Schedule

The workshop featured 3 mini-courses held by senior speakers, 12 talks held by junior speakers, selected among participants, and one poster session. Here is the full schedule including junior talk abstracts:

GAeL_daily_abstracts

Senior Talks:

Title: Minimal model program on varieties with an action of a connected group

Abstract: The minimal model program is a series of elementary operations that to a projective variety associate a simpler birational model: a variety with numerically effective canonical divisor or a fibration whose fibres are Fano varieties (a Mori fibre space). In this mini-course we will be interested in the latter case. We are in this category for example if the variety we start with is covered by rational curves. The outcome of the minimal model program is not unique and two different Mori fibre spaces are connected by a sequence of elementary diagrams called Sarkisov program. The context of minimal model program turns out to be useful when studying properties of a connected algebraic group acting on a variety. Having such an action has strong consequences on the geometry of the variety, which for instance in this case cannot have ample canonical class. If the group is linear, the variety acted on is covered by rational curves. We will explain how the minimal model program is compatible with the action of the group and that there are Sarkisov programs compatible with the action of the group. We will then give applications to the study of connected algebraic subgroups of the Cremona group.

Title: Logarithmic and tropical moduli theory (notes)

Abstract: Logarithmic geometry is an incarnation of the theory of manifolds with corners within algebraic geometry. As a result, it has lots of things to say about compactification problems, especially in the context of moduli theory. An important insight of the last decade has been that tropical geometry gives rise to a simple calculus for manipulating logarithmic structures. I will try to illustrate this by giving you a tour of moduli problems from the logarithmic perspective, focusing on the logarithmic geometry of stable curves, stable maps, and the Hilbert scheme. We will run into a number of beautiful geometric ideas along the way including Chow quotients, matroids, Gröbner theory, and semistable reduction.
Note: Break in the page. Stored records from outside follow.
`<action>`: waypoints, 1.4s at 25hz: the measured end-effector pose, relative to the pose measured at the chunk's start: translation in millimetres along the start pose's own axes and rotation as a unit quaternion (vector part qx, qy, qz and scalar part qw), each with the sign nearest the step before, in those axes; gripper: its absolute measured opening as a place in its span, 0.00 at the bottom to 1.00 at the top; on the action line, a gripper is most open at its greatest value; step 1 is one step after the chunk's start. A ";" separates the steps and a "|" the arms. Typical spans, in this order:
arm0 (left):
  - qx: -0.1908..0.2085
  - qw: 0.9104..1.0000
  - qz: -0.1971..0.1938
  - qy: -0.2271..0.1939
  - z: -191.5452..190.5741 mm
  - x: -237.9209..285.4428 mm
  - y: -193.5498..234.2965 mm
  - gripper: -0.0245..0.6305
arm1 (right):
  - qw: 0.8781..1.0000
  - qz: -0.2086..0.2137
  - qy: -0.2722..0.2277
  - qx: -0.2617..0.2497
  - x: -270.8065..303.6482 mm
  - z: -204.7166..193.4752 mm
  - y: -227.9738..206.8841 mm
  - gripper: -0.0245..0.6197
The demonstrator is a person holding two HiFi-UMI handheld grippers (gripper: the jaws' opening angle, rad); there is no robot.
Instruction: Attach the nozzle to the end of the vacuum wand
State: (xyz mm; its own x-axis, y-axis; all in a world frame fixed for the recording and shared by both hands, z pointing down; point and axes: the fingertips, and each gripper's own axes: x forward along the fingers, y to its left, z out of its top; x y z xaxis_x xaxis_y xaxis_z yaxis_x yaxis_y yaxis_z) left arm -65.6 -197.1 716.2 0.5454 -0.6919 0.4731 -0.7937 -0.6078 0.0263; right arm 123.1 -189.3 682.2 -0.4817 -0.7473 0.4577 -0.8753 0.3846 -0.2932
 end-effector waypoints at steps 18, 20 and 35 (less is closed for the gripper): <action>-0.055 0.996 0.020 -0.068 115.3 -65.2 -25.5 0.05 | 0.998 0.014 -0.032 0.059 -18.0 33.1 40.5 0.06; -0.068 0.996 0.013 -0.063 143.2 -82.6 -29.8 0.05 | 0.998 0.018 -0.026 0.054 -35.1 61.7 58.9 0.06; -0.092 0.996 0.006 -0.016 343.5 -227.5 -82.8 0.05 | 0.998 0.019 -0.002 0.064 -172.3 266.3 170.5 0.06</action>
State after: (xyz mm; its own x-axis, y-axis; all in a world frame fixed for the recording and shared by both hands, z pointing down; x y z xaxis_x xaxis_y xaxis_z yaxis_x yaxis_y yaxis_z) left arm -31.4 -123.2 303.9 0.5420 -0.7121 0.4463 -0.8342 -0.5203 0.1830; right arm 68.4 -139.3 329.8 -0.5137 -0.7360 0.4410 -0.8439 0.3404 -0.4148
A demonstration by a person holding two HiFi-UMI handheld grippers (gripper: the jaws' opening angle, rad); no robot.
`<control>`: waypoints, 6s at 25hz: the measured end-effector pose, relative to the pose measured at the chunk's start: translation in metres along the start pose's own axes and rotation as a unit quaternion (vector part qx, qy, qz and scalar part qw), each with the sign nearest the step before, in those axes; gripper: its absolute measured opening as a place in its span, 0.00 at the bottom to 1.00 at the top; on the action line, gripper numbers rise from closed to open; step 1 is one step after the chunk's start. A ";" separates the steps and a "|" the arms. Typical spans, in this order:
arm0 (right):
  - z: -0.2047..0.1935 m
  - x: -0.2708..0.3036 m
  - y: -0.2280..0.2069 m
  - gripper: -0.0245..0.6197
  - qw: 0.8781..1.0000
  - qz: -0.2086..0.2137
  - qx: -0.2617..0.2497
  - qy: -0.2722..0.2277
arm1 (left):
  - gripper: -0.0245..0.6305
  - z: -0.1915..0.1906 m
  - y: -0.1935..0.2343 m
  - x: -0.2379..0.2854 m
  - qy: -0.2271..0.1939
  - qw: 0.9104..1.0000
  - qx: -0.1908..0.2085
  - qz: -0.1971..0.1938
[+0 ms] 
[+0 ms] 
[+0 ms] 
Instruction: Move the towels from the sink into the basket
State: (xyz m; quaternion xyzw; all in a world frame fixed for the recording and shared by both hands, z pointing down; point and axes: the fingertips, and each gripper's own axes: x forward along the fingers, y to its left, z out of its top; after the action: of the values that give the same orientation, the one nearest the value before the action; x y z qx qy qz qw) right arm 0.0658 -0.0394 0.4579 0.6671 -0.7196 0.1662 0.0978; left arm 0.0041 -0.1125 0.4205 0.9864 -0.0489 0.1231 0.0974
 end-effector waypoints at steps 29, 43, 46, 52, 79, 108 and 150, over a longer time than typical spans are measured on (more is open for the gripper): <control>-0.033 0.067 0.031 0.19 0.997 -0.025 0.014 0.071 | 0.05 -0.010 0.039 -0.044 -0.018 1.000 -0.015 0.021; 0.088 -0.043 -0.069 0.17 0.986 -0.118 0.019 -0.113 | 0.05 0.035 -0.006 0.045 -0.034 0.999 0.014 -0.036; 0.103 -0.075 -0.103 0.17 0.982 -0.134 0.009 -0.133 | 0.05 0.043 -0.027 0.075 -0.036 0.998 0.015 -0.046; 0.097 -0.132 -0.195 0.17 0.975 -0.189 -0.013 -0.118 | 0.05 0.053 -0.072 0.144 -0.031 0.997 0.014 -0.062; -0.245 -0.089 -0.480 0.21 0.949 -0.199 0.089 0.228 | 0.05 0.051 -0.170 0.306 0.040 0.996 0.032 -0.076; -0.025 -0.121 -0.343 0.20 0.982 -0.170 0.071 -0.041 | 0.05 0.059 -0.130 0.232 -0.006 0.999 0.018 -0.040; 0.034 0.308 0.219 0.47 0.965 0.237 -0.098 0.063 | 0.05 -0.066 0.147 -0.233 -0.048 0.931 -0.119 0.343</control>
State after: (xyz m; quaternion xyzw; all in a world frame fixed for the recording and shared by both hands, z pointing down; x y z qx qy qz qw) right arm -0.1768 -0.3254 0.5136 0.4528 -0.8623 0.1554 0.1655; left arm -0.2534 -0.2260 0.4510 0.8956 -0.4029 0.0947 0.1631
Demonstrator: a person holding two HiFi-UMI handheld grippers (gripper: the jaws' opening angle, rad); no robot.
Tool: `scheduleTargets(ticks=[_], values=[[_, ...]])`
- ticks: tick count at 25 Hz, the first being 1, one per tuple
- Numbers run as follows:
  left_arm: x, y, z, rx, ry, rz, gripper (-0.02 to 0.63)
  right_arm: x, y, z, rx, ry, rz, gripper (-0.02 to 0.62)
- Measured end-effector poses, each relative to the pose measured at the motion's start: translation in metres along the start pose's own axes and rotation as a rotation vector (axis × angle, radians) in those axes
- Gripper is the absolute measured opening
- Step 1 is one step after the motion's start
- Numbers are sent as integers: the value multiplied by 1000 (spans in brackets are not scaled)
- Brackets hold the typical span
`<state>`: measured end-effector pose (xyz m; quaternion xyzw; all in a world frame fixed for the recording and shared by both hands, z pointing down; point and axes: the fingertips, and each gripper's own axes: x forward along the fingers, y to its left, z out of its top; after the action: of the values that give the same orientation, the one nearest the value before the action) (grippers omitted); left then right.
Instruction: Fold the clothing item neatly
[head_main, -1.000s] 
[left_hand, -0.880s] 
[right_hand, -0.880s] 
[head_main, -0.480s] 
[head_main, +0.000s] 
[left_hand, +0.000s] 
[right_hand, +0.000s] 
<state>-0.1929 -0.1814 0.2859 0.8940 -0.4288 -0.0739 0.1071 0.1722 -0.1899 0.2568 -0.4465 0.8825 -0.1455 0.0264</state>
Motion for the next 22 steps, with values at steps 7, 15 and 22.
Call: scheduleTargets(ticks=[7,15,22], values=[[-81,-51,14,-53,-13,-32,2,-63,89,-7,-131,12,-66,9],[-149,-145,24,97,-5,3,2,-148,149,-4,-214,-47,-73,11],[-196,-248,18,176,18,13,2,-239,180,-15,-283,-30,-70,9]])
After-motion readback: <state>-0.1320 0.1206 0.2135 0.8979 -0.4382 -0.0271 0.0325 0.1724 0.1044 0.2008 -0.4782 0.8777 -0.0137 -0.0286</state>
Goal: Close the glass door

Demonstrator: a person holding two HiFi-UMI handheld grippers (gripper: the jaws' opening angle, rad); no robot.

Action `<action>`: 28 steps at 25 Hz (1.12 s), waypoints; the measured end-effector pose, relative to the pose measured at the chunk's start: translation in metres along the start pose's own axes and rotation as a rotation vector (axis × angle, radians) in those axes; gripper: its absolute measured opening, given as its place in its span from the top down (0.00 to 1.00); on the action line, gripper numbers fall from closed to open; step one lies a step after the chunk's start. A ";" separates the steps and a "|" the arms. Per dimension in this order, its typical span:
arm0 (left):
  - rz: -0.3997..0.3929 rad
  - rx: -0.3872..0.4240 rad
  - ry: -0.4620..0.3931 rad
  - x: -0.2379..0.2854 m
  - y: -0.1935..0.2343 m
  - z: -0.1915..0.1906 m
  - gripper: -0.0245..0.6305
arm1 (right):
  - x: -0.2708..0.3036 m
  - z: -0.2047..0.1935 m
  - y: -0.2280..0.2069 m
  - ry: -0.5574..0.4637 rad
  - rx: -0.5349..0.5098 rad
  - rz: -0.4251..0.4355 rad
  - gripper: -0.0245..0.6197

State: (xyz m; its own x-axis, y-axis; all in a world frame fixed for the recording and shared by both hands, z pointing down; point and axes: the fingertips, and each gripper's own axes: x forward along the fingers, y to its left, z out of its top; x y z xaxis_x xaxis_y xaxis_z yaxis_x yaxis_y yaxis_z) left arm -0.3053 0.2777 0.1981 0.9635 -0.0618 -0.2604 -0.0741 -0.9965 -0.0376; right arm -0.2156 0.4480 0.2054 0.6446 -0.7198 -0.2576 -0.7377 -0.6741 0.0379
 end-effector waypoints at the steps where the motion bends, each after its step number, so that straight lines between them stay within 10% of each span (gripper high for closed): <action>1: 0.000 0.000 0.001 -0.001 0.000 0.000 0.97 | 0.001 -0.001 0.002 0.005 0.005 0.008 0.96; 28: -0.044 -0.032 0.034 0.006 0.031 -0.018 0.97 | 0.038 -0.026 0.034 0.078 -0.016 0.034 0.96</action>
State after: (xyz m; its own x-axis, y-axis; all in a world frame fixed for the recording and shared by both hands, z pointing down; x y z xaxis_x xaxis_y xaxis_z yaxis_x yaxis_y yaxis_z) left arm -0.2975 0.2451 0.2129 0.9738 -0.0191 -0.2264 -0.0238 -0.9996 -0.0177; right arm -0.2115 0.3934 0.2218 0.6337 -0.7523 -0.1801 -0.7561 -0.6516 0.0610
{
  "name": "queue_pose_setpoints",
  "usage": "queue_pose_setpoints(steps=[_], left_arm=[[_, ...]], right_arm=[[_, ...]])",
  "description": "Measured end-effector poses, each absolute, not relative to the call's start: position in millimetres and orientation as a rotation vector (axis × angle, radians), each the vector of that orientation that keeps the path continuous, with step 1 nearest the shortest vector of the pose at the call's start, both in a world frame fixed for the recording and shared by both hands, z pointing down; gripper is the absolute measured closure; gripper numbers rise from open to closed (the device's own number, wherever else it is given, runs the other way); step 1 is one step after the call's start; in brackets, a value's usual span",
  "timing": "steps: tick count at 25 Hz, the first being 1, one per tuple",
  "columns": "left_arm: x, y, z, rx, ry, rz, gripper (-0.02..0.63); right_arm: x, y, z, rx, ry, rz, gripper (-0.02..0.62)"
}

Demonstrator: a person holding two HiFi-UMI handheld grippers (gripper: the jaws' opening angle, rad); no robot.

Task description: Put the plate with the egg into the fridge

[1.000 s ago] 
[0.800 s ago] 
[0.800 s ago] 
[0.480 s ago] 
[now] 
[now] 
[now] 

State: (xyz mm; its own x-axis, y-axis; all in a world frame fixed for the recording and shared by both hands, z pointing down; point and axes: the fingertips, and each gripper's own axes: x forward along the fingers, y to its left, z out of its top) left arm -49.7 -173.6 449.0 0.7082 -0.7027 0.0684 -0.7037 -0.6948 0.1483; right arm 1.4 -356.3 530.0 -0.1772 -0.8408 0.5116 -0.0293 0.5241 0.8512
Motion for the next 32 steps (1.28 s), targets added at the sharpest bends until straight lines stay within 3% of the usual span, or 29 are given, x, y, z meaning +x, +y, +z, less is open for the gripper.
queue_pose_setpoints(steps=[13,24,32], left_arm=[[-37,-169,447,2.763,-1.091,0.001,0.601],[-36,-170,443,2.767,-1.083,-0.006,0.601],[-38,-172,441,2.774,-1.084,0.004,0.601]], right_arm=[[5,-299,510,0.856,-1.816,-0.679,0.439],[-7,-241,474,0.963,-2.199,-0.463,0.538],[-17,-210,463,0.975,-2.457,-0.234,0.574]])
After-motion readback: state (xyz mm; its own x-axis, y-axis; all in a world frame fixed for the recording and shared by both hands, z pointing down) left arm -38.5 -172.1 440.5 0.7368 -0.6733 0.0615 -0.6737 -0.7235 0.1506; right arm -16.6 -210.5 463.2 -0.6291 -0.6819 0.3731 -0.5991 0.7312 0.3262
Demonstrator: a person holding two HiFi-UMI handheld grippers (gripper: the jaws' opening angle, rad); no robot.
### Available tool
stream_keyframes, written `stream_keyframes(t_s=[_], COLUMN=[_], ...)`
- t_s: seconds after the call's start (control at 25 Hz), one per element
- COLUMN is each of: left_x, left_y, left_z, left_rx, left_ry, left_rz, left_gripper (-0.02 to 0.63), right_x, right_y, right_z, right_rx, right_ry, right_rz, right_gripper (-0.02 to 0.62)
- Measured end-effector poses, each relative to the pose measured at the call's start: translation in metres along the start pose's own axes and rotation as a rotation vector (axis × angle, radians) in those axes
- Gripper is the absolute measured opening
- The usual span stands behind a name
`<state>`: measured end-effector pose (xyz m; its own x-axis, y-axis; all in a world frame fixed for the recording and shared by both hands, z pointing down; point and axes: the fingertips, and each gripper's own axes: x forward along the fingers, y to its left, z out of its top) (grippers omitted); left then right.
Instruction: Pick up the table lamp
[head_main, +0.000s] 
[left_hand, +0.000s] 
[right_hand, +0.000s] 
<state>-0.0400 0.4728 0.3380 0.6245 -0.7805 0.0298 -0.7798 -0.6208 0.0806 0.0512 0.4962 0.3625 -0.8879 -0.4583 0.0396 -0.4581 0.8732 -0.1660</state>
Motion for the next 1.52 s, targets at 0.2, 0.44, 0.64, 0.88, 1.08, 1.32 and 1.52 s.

Title: Hyper-Kähler manifolds and Lagrangian fibrations

Abstract: Compact hyper-Kähler manifolds are one of the building blocks of compact Kähler manifolds with trivial first Chern class and are the natural higher dimensional analogue of K3 surfaces. Lagrangian fibrations are the natural generalization of elliptic K3 surfaces. In these lectures I will give an introduction to hyper-Kähler manifolds with a focus on Lagrangian fibrations.